Pardon me for taking a small jab at an opinion that I do not truly agree with: If I were Dyson and in my twilight years, then I too would not be worried about global warming. It is fair to say whatever happens will not affect me in any way. Yet I hope to live a few more decades. While I am not even the shadow of a scientist Dyson is, my humble opinion is that while the data may be scarce and highly circumstantial, I do not think there is any doubt that we are pushing our environment in a direction that is harming it. It may not be a warmer climate, or dirtier water, or fewer species, or less water, or more disease, etc, but it will lead to a planet that will be far less beautiful, far less healthy, and far less livable than it used to be. Maybe some day science will be able to come up with a graph that can measure that. My apologies for the jab, it was totally unfair but I could not help it. In the particular humor that British scientists have (Francis Crick comes to mind), the jab was intended in jest. 
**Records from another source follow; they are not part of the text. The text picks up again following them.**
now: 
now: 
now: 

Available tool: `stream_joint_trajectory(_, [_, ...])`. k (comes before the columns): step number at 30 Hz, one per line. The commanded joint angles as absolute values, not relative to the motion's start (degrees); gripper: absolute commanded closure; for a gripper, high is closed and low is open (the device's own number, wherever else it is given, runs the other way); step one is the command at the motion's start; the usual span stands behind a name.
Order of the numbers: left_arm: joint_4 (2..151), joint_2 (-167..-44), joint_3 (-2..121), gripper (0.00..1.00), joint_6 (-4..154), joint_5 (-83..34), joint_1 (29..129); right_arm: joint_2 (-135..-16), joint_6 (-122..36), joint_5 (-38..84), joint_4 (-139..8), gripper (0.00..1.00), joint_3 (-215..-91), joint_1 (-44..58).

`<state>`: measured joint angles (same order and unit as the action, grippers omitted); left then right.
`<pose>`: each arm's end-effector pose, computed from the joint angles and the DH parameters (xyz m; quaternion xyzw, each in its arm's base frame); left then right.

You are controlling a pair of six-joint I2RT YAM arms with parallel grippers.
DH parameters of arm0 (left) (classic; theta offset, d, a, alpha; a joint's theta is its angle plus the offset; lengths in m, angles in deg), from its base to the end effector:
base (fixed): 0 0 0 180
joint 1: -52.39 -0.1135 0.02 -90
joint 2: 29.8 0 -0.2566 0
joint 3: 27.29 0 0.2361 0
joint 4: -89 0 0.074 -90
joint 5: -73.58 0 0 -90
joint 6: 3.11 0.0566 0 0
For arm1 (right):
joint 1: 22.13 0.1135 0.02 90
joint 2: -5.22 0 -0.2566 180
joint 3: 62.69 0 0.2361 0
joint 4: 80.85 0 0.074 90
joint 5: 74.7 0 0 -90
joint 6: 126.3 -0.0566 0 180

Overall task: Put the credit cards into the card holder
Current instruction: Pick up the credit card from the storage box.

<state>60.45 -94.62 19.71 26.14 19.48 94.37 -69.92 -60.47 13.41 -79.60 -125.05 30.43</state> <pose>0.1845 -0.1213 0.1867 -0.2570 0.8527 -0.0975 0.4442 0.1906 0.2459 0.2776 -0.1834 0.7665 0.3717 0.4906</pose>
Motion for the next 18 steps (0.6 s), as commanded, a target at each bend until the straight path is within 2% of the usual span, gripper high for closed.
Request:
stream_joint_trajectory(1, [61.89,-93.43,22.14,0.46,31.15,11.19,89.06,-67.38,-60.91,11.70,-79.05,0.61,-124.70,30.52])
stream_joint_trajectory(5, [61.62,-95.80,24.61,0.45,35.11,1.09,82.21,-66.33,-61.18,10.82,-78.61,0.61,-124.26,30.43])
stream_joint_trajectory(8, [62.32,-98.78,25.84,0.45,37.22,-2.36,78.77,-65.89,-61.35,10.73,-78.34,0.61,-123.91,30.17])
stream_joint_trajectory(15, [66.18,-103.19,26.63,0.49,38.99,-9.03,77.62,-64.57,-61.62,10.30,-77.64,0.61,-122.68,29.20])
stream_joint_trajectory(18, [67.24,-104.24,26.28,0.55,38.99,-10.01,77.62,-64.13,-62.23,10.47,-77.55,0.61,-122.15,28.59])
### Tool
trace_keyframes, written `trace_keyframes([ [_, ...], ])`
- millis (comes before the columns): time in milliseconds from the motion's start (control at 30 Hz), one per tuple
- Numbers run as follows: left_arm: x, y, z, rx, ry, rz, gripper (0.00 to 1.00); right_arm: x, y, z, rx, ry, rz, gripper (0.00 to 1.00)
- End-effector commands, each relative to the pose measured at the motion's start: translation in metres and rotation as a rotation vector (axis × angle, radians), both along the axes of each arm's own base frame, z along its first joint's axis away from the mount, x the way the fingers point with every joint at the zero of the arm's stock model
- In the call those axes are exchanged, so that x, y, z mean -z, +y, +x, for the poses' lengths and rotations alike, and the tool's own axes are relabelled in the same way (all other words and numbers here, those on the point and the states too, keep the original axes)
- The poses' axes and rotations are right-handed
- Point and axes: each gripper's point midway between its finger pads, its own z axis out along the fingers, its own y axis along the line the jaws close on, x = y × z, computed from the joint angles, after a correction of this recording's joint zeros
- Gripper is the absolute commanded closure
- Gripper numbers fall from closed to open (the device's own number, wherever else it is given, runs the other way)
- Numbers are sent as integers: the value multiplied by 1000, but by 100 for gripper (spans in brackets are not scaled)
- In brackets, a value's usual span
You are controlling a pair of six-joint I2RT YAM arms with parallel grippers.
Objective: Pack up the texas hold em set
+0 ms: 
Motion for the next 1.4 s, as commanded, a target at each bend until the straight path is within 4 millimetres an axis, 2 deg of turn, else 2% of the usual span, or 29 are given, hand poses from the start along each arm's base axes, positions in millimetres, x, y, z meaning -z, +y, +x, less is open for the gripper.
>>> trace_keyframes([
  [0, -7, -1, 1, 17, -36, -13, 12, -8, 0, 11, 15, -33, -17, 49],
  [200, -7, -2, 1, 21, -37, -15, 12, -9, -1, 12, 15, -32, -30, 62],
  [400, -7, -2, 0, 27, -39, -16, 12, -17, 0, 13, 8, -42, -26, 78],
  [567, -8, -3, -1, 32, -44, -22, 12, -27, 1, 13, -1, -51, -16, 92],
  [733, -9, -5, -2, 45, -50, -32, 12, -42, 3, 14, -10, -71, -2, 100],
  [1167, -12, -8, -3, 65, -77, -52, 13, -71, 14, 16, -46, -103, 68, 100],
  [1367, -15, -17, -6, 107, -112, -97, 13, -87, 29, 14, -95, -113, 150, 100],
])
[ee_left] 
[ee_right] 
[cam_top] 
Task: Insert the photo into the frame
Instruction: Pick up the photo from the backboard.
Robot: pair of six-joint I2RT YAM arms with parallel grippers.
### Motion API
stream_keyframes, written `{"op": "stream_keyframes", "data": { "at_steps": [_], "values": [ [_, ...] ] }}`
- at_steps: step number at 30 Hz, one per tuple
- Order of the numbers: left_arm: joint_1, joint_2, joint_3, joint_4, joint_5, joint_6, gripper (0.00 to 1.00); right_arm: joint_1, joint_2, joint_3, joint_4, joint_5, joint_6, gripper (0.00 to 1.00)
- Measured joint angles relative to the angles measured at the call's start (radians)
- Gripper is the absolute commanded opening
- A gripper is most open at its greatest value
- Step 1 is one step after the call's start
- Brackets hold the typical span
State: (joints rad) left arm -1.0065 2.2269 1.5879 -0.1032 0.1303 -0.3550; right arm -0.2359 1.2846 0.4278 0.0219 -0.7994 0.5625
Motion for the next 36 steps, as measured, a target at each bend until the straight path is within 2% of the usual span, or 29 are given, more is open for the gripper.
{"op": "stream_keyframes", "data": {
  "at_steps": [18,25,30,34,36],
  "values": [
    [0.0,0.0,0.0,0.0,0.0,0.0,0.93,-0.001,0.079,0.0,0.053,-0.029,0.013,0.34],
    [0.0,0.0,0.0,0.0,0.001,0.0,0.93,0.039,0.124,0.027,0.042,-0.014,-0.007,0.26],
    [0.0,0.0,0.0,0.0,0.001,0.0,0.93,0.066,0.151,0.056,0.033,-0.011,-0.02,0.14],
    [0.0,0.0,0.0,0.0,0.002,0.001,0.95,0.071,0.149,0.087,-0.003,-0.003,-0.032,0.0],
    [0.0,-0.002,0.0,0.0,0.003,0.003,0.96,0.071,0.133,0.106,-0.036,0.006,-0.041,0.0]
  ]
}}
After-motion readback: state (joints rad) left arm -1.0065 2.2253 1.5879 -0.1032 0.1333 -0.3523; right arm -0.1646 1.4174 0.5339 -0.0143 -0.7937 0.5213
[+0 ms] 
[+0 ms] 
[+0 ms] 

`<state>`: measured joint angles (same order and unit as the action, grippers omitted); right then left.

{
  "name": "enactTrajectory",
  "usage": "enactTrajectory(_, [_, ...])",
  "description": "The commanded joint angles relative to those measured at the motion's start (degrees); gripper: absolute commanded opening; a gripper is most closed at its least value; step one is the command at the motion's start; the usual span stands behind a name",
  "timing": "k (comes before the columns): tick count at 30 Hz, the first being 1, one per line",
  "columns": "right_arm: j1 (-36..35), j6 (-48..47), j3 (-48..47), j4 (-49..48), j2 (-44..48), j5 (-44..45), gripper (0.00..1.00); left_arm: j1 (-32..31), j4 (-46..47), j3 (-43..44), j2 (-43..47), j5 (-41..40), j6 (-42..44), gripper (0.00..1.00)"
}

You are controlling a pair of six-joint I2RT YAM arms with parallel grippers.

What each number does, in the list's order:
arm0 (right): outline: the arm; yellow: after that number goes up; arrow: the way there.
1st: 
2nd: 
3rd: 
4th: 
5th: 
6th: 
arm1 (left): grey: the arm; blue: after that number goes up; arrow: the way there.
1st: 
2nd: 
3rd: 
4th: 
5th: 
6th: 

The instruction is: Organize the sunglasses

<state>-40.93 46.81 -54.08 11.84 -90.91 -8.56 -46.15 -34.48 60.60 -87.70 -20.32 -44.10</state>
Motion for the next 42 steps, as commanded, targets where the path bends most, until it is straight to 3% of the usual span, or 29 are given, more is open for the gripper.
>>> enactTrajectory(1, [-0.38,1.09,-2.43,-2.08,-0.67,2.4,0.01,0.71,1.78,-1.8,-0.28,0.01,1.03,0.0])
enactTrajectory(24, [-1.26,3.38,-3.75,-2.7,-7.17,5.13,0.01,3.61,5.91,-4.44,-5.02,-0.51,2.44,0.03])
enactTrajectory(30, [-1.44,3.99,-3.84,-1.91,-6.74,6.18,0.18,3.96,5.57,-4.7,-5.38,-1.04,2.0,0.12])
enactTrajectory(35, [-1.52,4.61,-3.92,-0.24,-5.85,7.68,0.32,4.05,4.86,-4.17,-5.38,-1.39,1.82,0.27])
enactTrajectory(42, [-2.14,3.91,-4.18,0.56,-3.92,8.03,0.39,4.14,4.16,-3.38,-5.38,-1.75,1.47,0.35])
I will end by saying this. I think Dyson is a great mind that is doing a service to us all by putting things in perspective. Playing the devil's advocate and asking for the world to think in scientific terms about what the data truly means is great. To do things without enough evidence is always risky and often leads to problems. Yet, while Dyson points out that our planet has experienced warmer periods in the past, he knows quite well that you cannot compare that naturally occurring circumstance with our current gargantuan capacity as a species to generate all sorts of pollutants. I will counter his argument by saying that the choice is more about a change in our approach towards our environment and less about collecting enough data to prove without any doubt that global warming is occurring.